> Exercise data
· · · · ·
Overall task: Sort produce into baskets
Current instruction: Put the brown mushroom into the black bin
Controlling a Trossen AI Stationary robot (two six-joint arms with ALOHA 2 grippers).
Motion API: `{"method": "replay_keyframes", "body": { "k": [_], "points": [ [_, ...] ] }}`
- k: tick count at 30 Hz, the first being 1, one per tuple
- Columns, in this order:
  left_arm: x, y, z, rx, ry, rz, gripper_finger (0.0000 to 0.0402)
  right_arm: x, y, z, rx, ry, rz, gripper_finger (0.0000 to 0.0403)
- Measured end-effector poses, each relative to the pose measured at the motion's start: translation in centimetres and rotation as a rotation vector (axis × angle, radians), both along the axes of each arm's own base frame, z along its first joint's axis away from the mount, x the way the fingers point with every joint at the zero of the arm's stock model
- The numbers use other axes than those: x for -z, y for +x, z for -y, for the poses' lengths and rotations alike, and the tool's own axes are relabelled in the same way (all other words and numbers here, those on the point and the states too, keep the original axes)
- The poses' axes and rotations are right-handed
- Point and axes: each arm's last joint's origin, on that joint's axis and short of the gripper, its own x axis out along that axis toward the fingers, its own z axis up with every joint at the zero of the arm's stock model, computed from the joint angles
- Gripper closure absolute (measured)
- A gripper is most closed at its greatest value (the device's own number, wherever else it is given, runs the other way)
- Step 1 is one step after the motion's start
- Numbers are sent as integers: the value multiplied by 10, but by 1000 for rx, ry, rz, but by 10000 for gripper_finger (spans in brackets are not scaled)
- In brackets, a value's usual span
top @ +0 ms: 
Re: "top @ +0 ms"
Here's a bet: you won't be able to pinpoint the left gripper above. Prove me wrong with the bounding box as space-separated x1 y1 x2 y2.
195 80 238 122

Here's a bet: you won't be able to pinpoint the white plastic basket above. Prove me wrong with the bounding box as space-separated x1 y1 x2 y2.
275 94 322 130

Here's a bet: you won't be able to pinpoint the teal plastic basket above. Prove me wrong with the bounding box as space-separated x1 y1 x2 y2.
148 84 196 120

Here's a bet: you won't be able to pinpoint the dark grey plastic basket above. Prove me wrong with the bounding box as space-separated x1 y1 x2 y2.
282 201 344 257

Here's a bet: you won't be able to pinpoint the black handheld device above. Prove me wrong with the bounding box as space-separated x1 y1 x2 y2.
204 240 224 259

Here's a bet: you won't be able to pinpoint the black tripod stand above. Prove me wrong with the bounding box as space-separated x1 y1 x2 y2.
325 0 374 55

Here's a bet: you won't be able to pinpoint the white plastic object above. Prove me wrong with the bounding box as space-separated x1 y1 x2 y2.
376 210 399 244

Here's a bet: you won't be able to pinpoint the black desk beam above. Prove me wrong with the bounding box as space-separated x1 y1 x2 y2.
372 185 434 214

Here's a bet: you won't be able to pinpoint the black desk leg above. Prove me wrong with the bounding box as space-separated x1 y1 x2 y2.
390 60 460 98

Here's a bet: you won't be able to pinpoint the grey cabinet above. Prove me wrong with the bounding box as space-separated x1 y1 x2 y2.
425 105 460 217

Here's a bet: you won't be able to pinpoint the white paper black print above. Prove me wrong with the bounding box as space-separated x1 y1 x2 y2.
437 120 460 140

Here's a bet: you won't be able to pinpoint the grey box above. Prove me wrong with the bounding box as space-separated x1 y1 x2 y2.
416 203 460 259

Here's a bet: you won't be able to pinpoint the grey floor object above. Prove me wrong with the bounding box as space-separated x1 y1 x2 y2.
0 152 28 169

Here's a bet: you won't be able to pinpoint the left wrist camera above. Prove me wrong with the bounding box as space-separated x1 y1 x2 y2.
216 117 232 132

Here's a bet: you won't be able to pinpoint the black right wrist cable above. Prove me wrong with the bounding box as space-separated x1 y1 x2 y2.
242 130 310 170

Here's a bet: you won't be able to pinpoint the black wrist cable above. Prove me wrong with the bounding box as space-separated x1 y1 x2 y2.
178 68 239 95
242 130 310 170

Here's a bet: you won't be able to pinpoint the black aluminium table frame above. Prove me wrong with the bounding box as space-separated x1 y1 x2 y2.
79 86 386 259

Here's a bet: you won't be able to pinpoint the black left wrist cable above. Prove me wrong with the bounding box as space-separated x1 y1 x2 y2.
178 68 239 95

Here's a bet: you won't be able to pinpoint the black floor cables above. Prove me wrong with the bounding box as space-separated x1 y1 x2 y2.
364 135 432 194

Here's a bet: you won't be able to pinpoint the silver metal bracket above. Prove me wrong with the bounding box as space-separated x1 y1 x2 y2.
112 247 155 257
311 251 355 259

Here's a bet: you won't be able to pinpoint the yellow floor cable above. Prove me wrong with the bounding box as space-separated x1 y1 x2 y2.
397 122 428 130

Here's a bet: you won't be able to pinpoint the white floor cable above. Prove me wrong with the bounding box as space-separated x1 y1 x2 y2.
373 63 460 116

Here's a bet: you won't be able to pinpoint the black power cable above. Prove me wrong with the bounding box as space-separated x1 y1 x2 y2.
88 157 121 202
· · · · ·
When you copy the material, keep every line exactly as it stands.

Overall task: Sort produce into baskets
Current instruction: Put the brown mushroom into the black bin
Controlling a Trossen AI Stationary robot (two six-joint arms with ALOHA 2 grippers).
Motion API: `{"method": "replay_keyframes", "body": { "k": [_], "points": [ [_, ...] ] }}`
- k: tick count at 30 Hz, the first being 1, one per tuple
- Columns, in this order:
  left_arm: x, y, z, rx, ry, rz, gripper_finger (0.0000 to 0.0402)
  right_arm: x, y, z, rx, ry, rz, gripper_finger (0.0000 to 0.0403)
- Measured end-effector poses, each relative to the pose measured at the motion's start: translation in centimetres and rotation as a rotation vector (axis × angle, radians), both along the axes of each arm's own base frame, z along its first joint's axis away from the mount, x the way the fingers point with every joint at the zero of the arm's stock model
- The numbers use other axes than those: x for -z, y for +x, z for -y, for the poses' lengths and rotations alike, and the tool's own axes are relabelled in the same way (all other words and numbers here, those on the point and the states too, keep the original axes)
- The poses' axes and rotations are right-handed
- Point and axes: each arm's last joint's origin, on that joint's axis and short of the gripper, its own x axis out along that axis toward the fingers, its own z axis up with every joint at the zero of the arm's stock model, computed from the joint angles
- Gripper closure absolute (measured)
- A gripper is most closed at its greatest value (the device's own number, wherever else it is given, runs the other way)
- Step 1 is one step after the motion's start
- Numbers are sent as integers: the value multiplied by 10, but by 1000 for rx, ry, rz, but by 10000 for gripper_finger (spans in brackets are not scaled)
- In brackets, a value's usual span
top @ +0 ms: 
Re: "top @ +0 ms"
Here's a bet: you won't be able to pinpoint the left gripper above. Prove me wrong with the bounding box as space-separated x1 y1 x2 y2.
195 80 238 122

Here's a bet: you won't be able to pinpoint the white plastic basket above. Prove me wrong with the bounding box as space-separated x1 y1 x2 y2.
275 94 322 130

Here's a bet: you won't be able to pinpoint the teal plastic basket above. Prove me wrong with the bounding box as space-separated x1 y1 x2 y2.
148 84 196 120

Here's a bet: you won't be able to pinpoint the dark grey plastic basket above. Prove me wrong with the bounding box as space-separated x1 y1 x2 y2.
282 201 344 257

Here's a bet: you won't be able to pinpoint the black handheld device above. Prove me wrong with the bounding box as space-separated x1 y1 x2 y2.
204 240 224 259

Here's a bet: you won't be able to pinpoint the black tripod stand above. Prove me wrong with the bounding box as space-separated x1 y1 x2 y2.
325 0 374 55

Here's a bet: you won't be able to pinpoint the white plastic object above. Prove me wrong with the bounding box as space-separated x1 y1 x2 y2.
376 210 399 244

Here's a bet: you won't be able to pinpoint the black desk beam above. Prove me wrong with the bounding box as space-separated x1 y1 x2 y2.
372 185 434 214

Here's a bet: you won't be able to pinpoint the black desk leg above. Prove me wrong with the bounding box as space-separated x1 y1 x2 y2.
390 60 460 98

Here's a bet: you won't be able to pinpoint the grey cabinet above. Prove me wrong with the bounding box as space-separated x1 y1 x2 y2.
425 105 460 217

Here's a bet: you won't be able to pinpoint the white paper black print above. Prove me wrong with the bounding box as space-separated x1 y1 x2 y2.
437 120 460 140

Here's a bet: you won't be able to pinpoint the grey box above. Prove me wrong with the bounding box as space-separated x1 y1 x2 y2.
416 203 460 259

Here's a bet: you won't be able to pinpoint the grey floor object above. Prove me wrong with the bounding box as space-separated x1 y1 x2 y2.
0 152 28 169

Here's a bet: you won't be able to pinpoint the left wrist camera above. Prove me wrong with the bounding box as space-separated x1 y1 x2 y2.
216 117 232 132

Here's a bet: you won't be able to pinpoint the black right wrist cable above. Prove me wrong with the bounding box as space-separated x1 y1 x2 y2.
242 130 310 170

Here's a bet: you won't be able to pinpoint the black wrist cable above. Prove me wrong with the bounding box as space-separated x1 y1 x2 y2.
178 68 239 95
242 130 310 170

Here's a bet: you won't be able to pinpoint the black aluminium table frame above. Prove me wrong with the bounding box as space-separated x1 y1 x2 y2.
79 86 386 259

Here's a bet: you won't be able to pinpoint the black left wrist cable above. Prove me wrong with the bounding box as space-separated x1 y1 x2 y2.
178 68 239 95

Here's a bet: you won't be able to pinpoint the black floor cables above. Prove me wrong with the bounding box as space-separated x1 y1 x2 y2.
364 135 432 194

Here's a bet: you won't be able to pinpoint the silver metal bracket above. Prove me wrong with the bounding box as space-separated x1 y1 x2 y2.
112 247 155 257
311 251 355 259

Here's a bet: you won't be able to pinpoint the yellow floor cable above. Prove me wrong with the bounding box as space-separated x1 y1 x2 y2.
397 122 428 130

Here's a bet: you won't be able to pinpoint the white floor cable above. Prove me wrong with the bounding box as space-separated x1 y1 x2 y2.
373 63 460 116

Here's a bet: you won't be able to pinpoint the black power cable above. Prove me wrong with the bounding box as space-separated x1 y1 x2 y2.
88 157 121 202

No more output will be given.